Riesz bases, Meyer's quasicrystals, and bounded remainder sets

TL;DR

This paper investigates when systems of exponential functions with frequencies from quasicrystals form Riesz bases in $L^2$ spaces, linking the problem to bounded remainder sets and multidimensional discrepancy theory, and extending previous one-dimensional results.

Contribution

It establishes a connection between Riesz bases of exponentials and bounded remainder sets in multiple dimensions, providing new conditions based on arithmetical properties of quasicrystals.

Findings

Bounded remainder sets admit Riesz bases of exponentials.

The existence of Riesz bases depends on arithmetical conditions of the quasicrystal.
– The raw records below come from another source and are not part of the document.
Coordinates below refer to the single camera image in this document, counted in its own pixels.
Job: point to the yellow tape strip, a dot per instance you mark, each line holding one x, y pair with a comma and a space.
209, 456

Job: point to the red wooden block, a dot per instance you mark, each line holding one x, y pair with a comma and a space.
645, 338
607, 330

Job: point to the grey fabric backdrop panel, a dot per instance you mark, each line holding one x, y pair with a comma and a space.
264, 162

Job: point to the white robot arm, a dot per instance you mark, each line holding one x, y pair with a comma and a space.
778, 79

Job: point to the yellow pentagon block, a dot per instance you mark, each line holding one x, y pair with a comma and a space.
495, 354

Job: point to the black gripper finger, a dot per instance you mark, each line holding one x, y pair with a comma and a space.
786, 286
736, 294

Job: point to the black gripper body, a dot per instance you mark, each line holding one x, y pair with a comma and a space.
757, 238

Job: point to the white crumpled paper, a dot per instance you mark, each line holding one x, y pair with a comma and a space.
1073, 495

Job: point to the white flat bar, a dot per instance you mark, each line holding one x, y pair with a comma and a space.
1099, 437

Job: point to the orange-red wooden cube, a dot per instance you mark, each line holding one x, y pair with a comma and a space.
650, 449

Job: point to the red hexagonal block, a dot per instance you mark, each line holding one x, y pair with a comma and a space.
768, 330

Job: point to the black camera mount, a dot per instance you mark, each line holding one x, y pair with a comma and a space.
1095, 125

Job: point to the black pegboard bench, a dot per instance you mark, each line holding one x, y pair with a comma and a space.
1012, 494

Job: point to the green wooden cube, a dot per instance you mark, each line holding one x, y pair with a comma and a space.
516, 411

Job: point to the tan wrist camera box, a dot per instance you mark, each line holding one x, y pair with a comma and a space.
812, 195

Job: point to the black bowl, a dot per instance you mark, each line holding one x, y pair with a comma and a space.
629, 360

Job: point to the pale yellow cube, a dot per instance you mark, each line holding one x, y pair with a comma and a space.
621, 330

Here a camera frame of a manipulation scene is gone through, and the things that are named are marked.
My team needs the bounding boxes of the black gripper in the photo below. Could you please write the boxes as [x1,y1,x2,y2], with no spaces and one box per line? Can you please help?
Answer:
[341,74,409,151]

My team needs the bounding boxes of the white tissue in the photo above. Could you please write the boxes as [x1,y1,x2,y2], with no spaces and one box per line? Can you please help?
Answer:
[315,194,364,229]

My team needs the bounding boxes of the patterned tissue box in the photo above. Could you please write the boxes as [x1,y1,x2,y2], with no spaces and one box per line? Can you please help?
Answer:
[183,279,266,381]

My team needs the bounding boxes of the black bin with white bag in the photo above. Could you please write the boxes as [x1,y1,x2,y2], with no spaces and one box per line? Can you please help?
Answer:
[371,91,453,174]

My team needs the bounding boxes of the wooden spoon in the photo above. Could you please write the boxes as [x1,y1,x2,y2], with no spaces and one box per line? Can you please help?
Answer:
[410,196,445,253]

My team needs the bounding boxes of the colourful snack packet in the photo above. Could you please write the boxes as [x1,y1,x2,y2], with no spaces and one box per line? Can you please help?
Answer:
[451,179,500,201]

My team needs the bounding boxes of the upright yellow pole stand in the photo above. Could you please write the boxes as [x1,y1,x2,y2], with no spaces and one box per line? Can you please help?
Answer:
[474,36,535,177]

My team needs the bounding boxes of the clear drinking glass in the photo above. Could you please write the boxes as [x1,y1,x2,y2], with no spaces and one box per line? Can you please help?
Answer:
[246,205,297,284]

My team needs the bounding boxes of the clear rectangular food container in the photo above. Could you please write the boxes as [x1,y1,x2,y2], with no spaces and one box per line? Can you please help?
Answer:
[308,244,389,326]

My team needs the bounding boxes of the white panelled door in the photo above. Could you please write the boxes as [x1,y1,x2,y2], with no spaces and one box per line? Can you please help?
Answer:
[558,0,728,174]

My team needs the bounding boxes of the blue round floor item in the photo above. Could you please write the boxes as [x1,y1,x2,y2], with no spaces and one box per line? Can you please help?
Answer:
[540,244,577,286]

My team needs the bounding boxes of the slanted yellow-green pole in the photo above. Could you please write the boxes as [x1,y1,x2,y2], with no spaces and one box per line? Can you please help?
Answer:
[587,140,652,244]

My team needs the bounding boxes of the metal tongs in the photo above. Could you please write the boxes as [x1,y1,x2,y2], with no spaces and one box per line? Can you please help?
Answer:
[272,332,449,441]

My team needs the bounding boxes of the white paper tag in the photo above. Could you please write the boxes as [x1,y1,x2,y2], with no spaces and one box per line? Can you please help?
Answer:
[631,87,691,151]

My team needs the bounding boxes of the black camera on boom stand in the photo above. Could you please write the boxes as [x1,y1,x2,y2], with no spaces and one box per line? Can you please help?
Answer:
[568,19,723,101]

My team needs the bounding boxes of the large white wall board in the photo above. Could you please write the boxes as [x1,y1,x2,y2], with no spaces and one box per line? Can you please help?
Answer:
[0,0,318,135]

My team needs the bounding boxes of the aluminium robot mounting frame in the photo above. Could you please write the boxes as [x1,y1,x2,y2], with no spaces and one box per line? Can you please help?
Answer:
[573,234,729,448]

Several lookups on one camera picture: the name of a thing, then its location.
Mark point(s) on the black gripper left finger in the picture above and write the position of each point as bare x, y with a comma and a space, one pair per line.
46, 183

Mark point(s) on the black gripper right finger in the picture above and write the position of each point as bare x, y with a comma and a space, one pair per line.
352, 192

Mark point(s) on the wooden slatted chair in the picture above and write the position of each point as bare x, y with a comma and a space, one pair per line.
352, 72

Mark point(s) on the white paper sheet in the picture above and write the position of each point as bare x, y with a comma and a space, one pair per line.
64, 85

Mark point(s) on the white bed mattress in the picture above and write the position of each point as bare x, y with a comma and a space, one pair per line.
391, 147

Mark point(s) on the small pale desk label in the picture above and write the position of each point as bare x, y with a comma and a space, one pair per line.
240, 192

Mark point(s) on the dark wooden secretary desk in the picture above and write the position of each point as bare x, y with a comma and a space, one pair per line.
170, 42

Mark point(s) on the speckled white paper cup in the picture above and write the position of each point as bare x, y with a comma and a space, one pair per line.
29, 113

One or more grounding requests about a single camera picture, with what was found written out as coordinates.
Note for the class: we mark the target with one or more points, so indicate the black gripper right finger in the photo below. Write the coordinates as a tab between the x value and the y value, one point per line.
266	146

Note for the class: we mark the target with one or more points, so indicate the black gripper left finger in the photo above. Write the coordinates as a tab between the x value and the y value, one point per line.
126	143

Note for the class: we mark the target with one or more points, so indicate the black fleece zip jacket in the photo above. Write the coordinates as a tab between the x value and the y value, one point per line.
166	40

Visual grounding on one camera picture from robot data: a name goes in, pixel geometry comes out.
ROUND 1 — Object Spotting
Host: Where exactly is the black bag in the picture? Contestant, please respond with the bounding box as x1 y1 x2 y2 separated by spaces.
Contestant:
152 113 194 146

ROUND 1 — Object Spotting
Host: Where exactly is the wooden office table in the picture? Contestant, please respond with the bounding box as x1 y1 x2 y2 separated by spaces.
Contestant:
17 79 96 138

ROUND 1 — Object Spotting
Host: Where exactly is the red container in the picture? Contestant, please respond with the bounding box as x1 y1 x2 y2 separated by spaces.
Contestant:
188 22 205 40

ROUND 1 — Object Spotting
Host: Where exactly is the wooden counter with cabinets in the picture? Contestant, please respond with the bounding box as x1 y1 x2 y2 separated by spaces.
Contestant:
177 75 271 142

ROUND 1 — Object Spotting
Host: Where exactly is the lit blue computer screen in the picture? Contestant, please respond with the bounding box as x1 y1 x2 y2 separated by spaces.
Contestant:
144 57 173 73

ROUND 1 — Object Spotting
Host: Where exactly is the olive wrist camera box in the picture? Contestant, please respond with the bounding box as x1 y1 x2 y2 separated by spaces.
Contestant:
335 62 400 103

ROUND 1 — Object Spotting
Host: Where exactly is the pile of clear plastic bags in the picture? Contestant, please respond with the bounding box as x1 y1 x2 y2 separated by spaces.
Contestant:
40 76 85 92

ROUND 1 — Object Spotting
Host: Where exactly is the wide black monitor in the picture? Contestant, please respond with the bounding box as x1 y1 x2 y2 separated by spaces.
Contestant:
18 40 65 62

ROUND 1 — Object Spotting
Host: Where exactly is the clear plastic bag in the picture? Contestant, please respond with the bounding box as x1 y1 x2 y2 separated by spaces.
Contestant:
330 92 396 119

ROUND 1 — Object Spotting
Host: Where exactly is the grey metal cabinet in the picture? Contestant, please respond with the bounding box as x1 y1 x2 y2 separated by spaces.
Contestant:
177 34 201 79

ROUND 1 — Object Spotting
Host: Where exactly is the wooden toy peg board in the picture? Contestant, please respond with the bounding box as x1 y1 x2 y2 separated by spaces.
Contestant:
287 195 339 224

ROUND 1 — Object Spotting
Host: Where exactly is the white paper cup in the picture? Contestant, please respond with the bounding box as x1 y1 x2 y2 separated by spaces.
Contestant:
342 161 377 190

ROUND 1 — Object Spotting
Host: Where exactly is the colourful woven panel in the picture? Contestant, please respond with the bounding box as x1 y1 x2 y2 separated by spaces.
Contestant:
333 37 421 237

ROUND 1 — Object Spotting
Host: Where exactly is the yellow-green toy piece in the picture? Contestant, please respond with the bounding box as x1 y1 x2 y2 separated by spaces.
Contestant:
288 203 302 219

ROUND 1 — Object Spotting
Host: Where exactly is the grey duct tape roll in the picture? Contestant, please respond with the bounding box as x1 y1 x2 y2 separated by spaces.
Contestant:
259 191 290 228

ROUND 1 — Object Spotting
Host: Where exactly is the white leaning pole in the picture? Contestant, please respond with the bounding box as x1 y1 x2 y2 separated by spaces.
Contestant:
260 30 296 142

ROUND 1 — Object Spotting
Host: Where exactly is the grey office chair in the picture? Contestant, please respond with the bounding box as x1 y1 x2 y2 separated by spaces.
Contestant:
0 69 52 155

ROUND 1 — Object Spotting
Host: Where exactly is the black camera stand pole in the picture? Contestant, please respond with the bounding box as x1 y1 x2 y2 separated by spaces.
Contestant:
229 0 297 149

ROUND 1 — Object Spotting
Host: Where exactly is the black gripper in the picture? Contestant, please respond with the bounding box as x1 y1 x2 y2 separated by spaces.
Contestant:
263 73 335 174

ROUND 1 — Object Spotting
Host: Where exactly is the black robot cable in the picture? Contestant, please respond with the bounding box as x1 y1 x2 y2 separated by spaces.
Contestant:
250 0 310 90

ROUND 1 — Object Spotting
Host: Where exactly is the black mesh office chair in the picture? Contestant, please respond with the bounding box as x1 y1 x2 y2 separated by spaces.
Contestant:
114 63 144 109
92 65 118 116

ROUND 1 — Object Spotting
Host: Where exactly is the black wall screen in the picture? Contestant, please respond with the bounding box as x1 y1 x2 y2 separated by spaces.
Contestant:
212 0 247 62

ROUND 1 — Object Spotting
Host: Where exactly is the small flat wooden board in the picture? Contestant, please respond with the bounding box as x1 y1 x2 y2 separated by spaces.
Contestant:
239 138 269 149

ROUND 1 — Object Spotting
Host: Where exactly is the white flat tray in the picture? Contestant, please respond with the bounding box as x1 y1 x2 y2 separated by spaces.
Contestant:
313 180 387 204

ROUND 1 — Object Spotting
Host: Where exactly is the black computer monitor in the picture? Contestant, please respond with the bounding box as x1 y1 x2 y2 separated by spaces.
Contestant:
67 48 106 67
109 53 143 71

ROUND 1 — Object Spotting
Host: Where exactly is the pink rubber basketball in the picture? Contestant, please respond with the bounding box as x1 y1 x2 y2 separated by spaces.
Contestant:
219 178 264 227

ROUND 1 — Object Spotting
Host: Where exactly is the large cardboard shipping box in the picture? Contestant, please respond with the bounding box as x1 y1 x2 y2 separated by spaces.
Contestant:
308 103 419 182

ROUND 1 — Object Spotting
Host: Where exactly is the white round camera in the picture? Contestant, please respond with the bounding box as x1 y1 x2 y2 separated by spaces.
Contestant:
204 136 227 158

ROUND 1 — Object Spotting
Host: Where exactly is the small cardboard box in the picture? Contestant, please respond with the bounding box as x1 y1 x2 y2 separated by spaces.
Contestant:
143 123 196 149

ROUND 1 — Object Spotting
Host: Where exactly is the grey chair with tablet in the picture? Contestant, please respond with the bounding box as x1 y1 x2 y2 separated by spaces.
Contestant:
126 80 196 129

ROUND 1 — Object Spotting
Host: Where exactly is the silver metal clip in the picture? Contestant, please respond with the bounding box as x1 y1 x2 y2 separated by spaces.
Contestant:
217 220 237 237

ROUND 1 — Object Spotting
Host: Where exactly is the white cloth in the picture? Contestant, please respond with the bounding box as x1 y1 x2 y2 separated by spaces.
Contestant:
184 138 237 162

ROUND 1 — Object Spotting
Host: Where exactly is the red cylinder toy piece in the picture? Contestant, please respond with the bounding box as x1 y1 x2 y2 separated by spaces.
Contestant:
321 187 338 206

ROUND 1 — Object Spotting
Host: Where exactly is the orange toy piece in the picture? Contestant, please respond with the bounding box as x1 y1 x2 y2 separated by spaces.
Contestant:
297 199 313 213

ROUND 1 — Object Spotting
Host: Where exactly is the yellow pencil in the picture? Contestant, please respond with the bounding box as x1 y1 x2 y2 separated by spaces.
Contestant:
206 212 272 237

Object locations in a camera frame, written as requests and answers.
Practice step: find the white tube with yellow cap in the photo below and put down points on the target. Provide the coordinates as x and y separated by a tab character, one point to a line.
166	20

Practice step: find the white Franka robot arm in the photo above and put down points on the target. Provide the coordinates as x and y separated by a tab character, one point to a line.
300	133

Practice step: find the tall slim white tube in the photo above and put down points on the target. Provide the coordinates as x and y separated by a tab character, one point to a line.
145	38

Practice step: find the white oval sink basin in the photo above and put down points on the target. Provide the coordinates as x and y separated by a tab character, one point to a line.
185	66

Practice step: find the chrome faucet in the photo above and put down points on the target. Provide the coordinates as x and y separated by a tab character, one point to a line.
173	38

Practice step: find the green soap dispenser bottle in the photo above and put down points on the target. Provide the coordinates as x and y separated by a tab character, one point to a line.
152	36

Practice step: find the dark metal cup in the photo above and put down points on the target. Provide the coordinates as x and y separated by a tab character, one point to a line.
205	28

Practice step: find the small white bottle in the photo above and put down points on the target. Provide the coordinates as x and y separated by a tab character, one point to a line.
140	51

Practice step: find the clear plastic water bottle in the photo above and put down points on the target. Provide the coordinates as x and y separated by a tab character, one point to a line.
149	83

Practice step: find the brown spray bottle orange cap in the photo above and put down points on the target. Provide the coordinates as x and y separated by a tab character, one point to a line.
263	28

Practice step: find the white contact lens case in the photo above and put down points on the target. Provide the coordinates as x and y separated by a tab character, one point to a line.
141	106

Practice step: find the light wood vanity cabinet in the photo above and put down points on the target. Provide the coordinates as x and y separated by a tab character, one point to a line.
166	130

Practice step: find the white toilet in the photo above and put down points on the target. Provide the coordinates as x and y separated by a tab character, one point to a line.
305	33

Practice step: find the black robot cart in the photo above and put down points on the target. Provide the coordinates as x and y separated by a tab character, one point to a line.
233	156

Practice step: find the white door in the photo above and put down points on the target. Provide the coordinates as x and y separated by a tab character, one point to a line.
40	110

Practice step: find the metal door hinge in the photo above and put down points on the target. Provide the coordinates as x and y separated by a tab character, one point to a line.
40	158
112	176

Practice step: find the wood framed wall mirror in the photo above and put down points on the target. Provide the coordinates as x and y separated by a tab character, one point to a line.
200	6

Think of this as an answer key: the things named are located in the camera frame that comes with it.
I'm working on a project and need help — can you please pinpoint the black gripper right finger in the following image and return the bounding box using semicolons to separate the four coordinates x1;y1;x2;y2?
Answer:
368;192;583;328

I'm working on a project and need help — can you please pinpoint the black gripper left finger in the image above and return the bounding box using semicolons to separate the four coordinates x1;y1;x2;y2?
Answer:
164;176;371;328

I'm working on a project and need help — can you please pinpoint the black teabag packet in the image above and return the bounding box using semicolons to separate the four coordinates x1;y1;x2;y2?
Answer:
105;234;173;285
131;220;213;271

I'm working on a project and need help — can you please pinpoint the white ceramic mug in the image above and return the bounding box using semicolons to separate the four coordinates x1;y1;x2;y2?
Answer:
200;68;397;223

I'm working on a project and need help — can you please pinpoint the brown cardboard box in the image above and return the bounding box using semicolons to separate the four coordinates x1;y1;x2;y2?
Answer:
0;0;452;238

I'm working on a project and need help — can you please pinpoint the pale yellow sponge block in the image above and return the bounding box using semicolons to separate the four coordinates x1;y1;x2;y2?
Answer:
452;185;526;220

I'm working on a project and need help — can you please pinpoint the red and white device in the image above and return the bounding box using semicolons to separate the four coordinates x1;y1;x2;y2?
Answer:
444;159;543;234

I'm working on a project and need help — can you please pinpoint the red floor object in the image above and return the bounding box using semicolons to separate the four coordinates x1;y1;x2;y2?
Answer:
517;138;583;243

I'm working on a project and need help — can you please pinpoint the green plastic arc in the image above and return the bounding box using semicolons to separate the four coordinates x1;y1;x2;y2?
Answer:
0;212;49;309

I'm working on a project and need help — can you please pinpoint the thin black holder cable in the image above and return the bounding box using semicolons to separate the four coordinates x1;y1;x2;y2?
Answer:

Extension of one-dimensional results to higher dimensions and non-periodic settings.

Abstract

We consider systems of exponentials with frequencies belonging to simple quasicrystals in $\mathbb{R}^d$. We ask if there exist domains $S$ in $\mathbb{R}^d$ which admit such a system as a Riesz basis for the space $L^2(S)$. We prove that the answer depends on an arithmetical condition on the quasicrystal. The proof is based on the connection of the problem to the discrepancy of multi-dimensional irrational rotations, and specifically, to the theory of bounded remainder sets. In particular it is shown that any bounded remainder set admits a Riesz basis of exponentials. This extends to several dimensions (and to the non-periodic setting) the results obtained earlier in dimension one.